Records from a data collection
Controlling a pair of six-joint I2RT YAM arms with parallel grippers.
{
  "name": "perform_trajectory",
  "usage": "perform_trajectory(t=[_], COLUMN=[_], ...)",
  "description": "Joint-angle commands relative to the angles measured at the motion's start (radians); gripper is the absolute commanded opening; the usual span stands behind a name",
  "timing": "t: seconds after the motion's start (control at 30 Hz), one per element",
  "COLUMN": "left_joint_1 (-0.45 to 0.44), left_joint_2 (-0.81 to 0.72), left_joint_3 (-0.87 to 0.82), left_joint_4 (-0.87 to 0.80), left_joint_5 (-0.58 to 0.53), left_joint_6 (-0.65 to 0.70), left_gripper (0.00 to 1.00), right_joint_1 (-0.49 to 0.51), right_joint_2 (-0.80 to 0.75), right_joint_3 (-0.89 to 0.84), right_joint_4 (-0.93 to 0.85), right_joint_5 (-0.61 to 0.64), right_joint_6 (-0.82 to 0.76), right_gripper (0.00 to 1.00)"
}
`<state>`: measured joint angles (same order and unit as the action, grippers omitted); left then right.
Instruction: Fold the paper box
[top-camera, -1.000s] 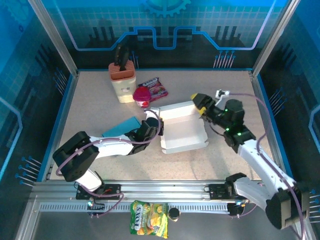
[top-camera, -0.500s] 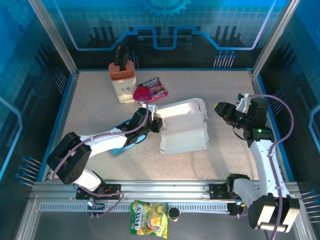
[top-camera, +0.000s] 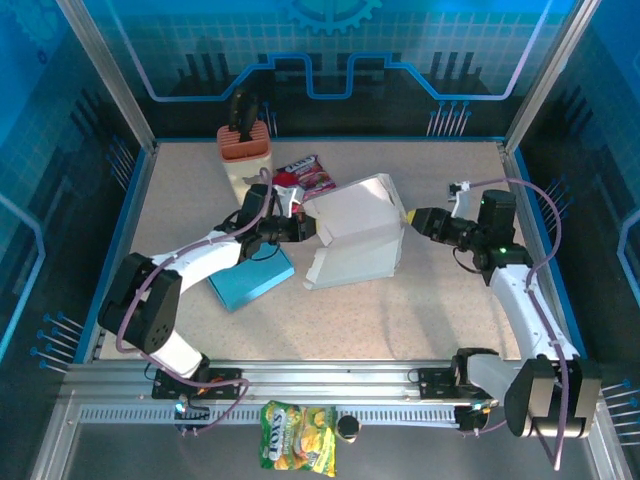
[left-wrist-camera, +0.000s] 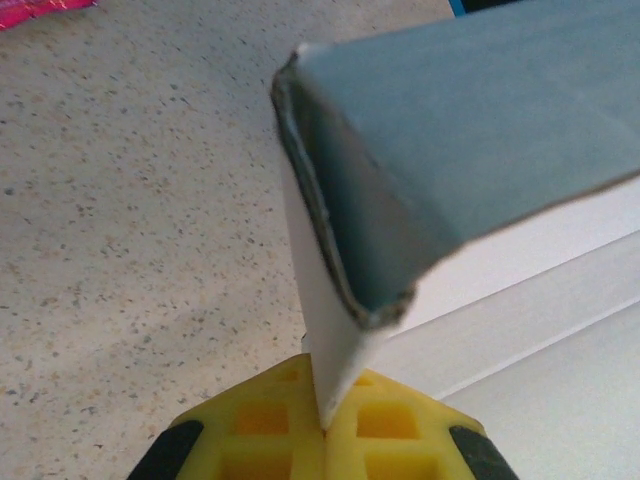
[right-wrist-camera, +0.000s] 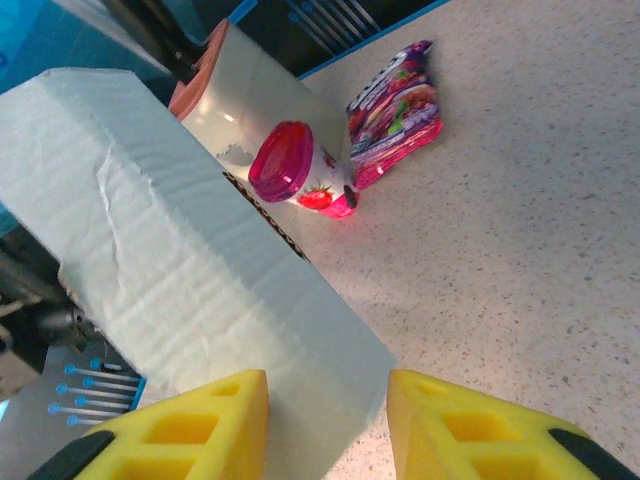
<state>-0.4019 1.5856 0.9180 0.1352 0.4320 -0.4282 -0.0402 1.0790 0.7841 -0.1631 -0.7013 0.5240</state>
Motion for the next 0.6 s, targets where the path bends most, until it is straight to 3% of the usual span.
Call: perform_trajectory(t=[0.0, 0.57], left_joint_1=[0.013, 0.025], left_joint_2=[0.011, -0.007], left_joint_3=[0.041, 0.062], left_joint_4=[-0.066, -0.140], left_joint_5=[0.111, 0.140], left_joint_6=[0.059, 0.113], left_gripper=[0.00, 0.00], right_joint_1=[0.026, 0.129], right_joint_2=[0.006, 0.085], right_joint_3=[0.039, 0.151], right_joint_4=[0.049, -0.015], right_joint_5=[-0.028, 0.025], right_joint_6=[-0.046, -0.161], right_gripper=[0.37, 0.40])
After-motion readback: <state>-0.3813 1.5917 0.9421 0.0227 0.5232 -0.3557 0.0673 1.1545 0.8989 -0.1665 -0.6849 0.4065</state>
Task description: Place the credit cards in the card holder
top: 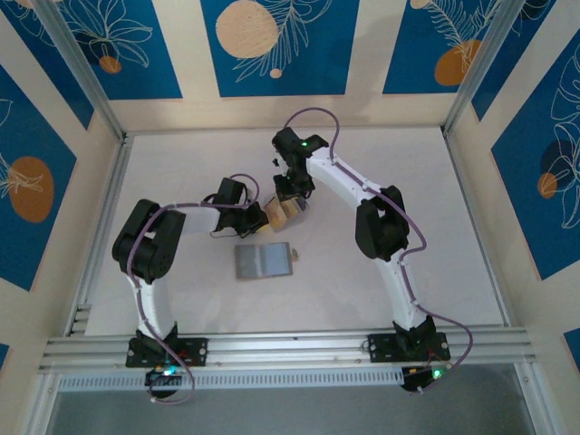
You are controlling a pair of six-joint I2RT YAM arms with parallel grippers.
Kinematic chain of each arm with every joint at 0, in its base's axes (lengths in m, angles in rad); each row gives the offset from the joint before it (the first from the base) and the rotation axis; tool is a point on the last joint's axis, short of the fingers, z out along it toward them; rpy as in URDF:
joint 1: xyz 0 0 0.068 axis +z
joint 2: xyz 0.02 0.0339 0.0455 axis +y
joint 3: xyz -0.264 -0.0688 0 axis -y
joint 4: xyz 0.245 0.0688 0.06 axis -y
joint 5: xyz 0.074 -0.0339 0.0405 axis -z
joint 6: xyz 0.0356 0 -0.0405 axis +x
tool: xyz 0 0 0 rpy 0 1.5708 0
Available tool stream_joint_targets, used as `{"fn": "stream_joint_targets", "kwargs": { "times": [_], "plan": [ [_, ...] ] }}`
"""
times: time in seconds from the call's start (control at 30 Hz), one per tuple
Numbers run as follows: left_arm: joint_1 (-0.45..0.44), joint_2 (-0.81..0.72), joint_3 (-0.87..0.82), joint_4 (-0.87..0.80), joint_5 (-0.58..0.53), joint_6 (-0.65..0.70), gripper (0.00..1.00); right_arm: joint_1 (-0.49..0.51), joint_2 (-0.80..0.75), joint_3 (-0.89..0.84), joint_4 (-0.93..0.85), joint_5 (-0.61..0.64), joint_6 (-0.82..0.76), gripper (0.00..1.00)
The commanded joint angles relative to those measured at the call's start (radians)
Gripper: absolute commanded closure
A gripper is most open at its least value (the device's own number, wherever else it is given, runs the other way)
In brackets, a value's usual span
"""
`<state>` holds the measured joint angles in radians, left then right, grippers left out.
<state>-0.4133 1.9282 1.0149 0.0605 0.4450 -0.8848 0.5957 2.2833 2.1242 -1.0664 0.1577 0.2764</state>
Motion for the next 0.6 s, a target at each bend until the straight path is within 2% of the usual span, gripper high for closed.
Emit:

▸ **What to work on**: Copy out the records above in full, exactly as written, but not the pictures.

▸ **Final answer**:
Controlling a pair of six-joint I2RT YAM arms with parallel grippers.
{
  "name": "perform_trajectory",
  "usage": "perform_trajectory(t=[_], COLUMN=[_], ...)",
  "description": "Joint-angle commands relative to the angles measured at the motion's start (radians); gripper is the absolute commanded opening; the usual span stands behind a name",
  "timing": "t: seconds after the motion's start (control at 30 Hz), one per element",
  "COLUMN": "left_joint_1 (-0.45 to 0.44), left_joint_2 (-0.81 to 0.72), left_joint_3 (-0.87 to 0.82), left_joint_4 (-0.87 to 0.80), left_joint_5 (-0.58 to 0.53), left_joint_6 (-0.65 to 0.70), left_gripper (0.00 to 1.00), right_joint_1 (-0.49 to 0.51), right_joint_2 (-0.80 to 0.75), right_joint_3 (-0.89 to 0.84), right_joint_4 (-0.93 to 0.85), right_joint_5 (-0.61 to 0.64), right_joint_6 (-0.82 to 0.76), right_gripper (0.00 to 1.00)"
}
`<state>`: measured joint angles (same order and unit as the action, grippers omitted); left then right.
Instruction: Fold the paper box
[top-camera, -1.000s] 
[top-camera, -0.500s] 
[top-camera, +0.000s] 
[left-wrist-camera, +0.000s] 
[right-wrist-camera, +0.000s] 
<state>-0.4019 1.5856 0.9180 0.1352 0.4320 -0.4282 -0.0402 1.0790 0.7841 -0.1631 -0.7013 0.5240</state>
Motion for the next 0.6 s, targets where the path bends most, until it is straight to 3% of the usual span.
Call: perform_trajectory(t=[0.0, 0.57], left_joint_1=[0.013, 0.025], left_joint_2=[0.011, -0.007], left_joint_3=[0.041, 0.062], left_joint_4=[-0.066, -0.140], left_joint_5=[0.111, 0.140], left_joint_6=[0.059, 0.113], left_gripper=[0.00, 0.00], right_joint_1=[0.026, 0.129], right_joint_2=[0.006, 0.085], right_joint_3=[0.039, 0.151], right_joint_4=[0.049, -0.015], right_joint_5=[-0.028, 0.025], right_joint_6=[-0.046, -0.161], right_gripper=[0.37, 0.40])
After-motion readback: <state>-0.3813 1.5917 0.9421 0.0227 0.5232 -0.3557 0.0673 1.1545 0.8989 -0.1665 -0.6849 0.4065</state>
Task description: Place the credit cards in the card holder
top: 
You are controlling a pair of six-joint I2RT YAM arms with parallel grippers.
Kinematic chain of each arm with every joint at 0, in its base's axes (lengths in m, angles in rad); each row gives the offset from the joint before it (the first from the base) and the rotation axis; tool is a point on the last joint's axis, short of the fingers, z out along it toward them; rpy as in URDF:
joint 1: xyz 0 0 0.068 axis +z
joint 2: xyz 0.02 0.0339 0.0455 axis +y
joint 3: xyz -0.264 -0.0688 0 axis -y
joint 4: xyz 0.245 0.0688 0.06 axis -y
joint 5: xyz 0.074 -0.0339 0.0405 axis -z
joint 6: xyz 0.0356 0 -0.0405 axis +x
tool: xyz 0 0 0 rpy 0 1.5708 0
Available tool stream_joint_targets, used as `{"fn": "stream_joint_targets", "kwargs": { "times": [_], "plan": [ [_, ...] ] }}`
"""
times: time in seconds from the call's start (control at 30 Hz), one per tuple
Numbers run as follows: left_arm: joint_1 (-0.45..0.44), joint_2 (-0.81..0.72), joint_3 (-0.87..0.82), joint_4 (-0.87..0.80), joint_5 (-0.58..0.53), joint_6 (-0.65..0.70), gripper (0.00..1.00); right_arm: joint_1 (-0.49..0.51), joint_2 (-0.80..0.75), joint_3 (-0.89..0.84), joint_4 (-0.93..0.85), joint_5 (-0.61..0.64), joint_6 (-0.82..0.76), gripper (0.00..1.00)
The commanded joint angles relative to those measured at the call's start (radians)
Gripper: absolute commanded closure
A gripper is most open at its least value (the device's own number, wherever else it is given, runs the other way)
In brackets, a value's usual span
"""
`<state>` holds the measured joint angles in radians, left then right, grippers left out.
<state>-0.4133 1.9282 1.0149 0.0605 0.4450 -0.8848 0.5957 2.2833 2.1242 -1.0664 0.1577 0.2764</state>
Motion for the next 0.6 s, a target at each bend until the straight path is within 2% of the usual span, gripper high for closed.
Emit:

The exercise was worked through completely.